Tröstlich und ermutigend war die Inschrift auf dem Grabstein von Herbert Marcuse. Über dem Namen stand ein einziges Wort: Weitermachen!

Das Grab von Herbert Marcuse

Was für ein wunderbar stiller Ort, eine kleine Oase inmitten des Großstadtlärms.

17 Antworten auf „Eine Oase der Vergänglichkeit“

  1. Stimmt! Ich war vor einigen Jahren dort und kann Ihre Eindrücke und Gedanken gut nachvollziehen. An den Grabstein von Marcuse kann ich mich allerdings nicht mehr erinnern, umso besser, ihn hier wiederzufinden. Dieses Wort an dieser Stelle sagt alles. Und die Bilder sind beeindruckend – Chapeau!
    Herzlichen Gruß: Winfried Schmidt

    1. Vielen Dank für die netten Worte. Die Urne Marcuses stand über Jahre unbestattet in den USA, wurde erst 2003 von seinen Söhnen nach Berlin gebracht und auf dem Dorotheenstädtischen Friedhof beigesetzt. Möglicherweise hat sich das mit Ihrem Besuch überschnitten.

  2. Sehr schöne stille Aufnahmen. Hier ruhen illustre Persönlichkeiten und ihre Grabstätten sind oft erfrischend schlicht. Ich mag Friedhöfe, vor allem die alten, bewachsenen stillen. Der Alte Friedhof in Freiburg würde dir vielleicht auch gefallen, er wirkt auch eher wie eine Oase der Vergänglichkeit. Und was die Heimat betrifft, so ging es mir mit Berlin ähnlich, ich fühlte mich sofort wohl und aufgenommen, obwohl ich nur zwei Monate am Stück da war und meine Vorfahren mehr aus dem Osten des Ostens Berlins kommen. Danke für den Beitrag.

    1. Ja, den alten Friedhof in Freiburg-Herdern kenne ich. Vor vielen Jahren wurde dort nach Einbruch der Dunkelheit vom Theater Freiburg ein Stück aufgeführt, das vom Tod handelte. Den Titel weiß ich nicht mehr, aber es war von der Stimmung her ein sehr beeindruckendes Erlebnis.

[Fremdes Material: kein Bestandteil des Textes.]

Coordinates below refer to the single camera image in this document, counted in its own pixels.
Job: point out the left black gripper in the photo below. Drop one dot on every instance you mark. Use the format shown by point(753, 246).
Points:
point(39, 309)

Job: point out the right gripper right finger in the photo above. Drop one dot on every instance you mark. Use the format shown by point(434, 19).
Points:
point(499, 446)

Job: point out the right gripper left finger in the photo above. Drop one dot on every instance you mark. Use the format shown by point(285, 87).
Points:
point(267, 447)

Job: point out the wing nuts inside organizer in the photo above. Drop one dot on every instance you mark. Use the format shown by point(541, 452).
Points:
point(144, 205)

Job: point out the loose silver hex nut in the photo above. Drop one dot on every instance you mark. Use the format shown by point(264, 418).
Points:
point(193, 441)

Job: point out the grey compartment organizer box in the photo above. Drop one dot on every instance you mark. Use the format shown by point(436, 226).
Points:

  3. Was ist Heimat? Ich habe die Vorahnung, nur eine kleine, dass das dein nächstes literarisches Projekt sein könnte, obwohl du mit deinen jetzigen Projekten sicherlich noch einen kleinen Stapel zu lesen hast. Lieber Uwe, dass du uns an diesen besonderen Tag in Berlin teilhaben lässt, finde ich schön. Die Fotos sind wunderbar, und deine Zeilen bewegen mich sehr. Ein Teil meiner Vorfahren stammt übrigens auch aus Preußen, genauer gesagt, aus Tilsit. Der andere Teil aus Luzk – Wolhynien. Irgendwann werde ich die Heimat meiner Großeltern besuchen. Das habe ich mir fest vorgenommen, denn die Frage „Was ist Heimat“ habe ich mir schon oft gestellt. Ich kann mir gut vorstellen, dass man umgeben von so vielen Berühmtheiten über die Vergänglichkeit des Lebens nachzudenken beginnt, und vor allem auch über sich selbst.

    Liebe Grüße,
    Tanja

    1. Liebe Tanja, vielen Dank für Dein nettes Feedback. Und ja, das Thema spukt schon länger im Kopf herum und gedanklich suche ich auch schon passende Bücher zusammen. Aber das dauert noch ein bisschen.